→ Required action: Exactly reproduce the lines beginning with the line that includes "Point to the right gripper right" and ending with the last line of the data.

→ Given entries:

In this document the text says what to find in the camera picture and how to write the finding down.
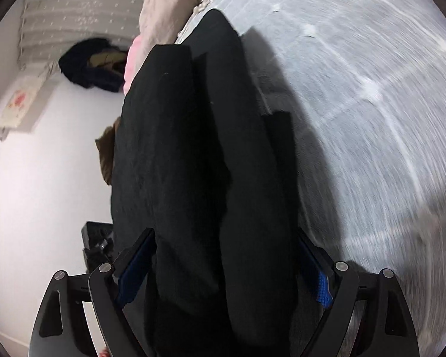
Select large black coat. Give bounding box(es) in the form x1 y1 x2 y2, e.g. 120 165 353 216
111 10 320 356

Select folded brown garment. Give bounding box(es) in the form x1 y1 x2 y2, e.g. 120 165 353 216
95 117 121 185

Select light blue fringed bedspread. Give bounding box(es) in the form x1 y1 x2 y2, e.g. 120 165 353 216
174 0 446 357

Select grey star patterned curtain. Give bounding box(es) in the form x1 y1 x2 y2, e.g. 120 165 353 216
18 0 143 67

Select beige pink duvet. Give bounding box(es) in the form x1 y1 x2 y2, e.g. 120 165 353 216
123 0 205 93

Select dark clothes hanging on wall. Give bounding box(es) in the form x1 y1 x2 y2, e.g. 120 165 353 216
58 38 128 93

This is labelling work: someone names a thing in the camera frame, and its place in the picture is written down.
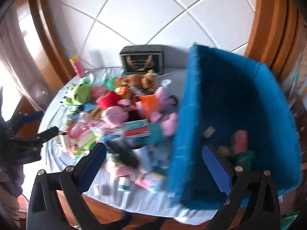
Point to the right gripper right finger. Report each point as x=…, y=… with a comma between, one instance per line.
x=262, y=210

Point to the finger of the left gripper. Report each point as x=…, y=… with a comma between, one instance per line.
x=39, y=139
x=19, y=119

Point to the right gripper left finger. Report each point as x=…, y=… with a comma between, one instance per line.
x=45, y=210

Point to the green wet wipes pack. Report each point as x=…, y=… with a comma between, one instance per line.
x=82, y=140

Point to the green frog plush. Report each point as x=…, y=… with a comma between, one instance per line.
x=78, y=94

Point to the white green tube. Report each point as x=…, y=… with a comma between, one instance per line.
x=124, y=184

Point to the pink pig plush blue shirt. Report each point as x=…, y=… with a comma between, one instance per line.
x=118, y=169

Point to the pink pig plush red dress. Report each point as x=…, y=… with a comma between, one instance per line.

→ Output:
Point to the right gripper right finger. Report each point as x=…, y=… with a comma between, one instance per line.
x=262, y=210

Point to the finger of the left gripper. Report each point as x=…, y=… with a comma between, one instance per line.
x=39, y=139
x=19, y=119

Point to the right gripper left finger. Report each point as x=…, y=… with a comma between, one instance per line.
x=45, y=210

Point to the green wet wipes pack. Report each point as x=…, y=… with a comma between, one instance per line.
x=82, y=140

Point to the green frog plush. Report each point as x=…, y=… with a comma between, one instance per line.
x=78, y=94

Point to the white green tube. Report each point as x=…, y=… with a comma between, one instance per line.
x=124, y=184

Point to the pink pig plush blue shirt. Report each point as x=…, y=… with a comma between, one instance per line.
x=118, y=169

Point to the pink pig plush red dress. Report each point as x=…, y=… with a comma between, one instance per line.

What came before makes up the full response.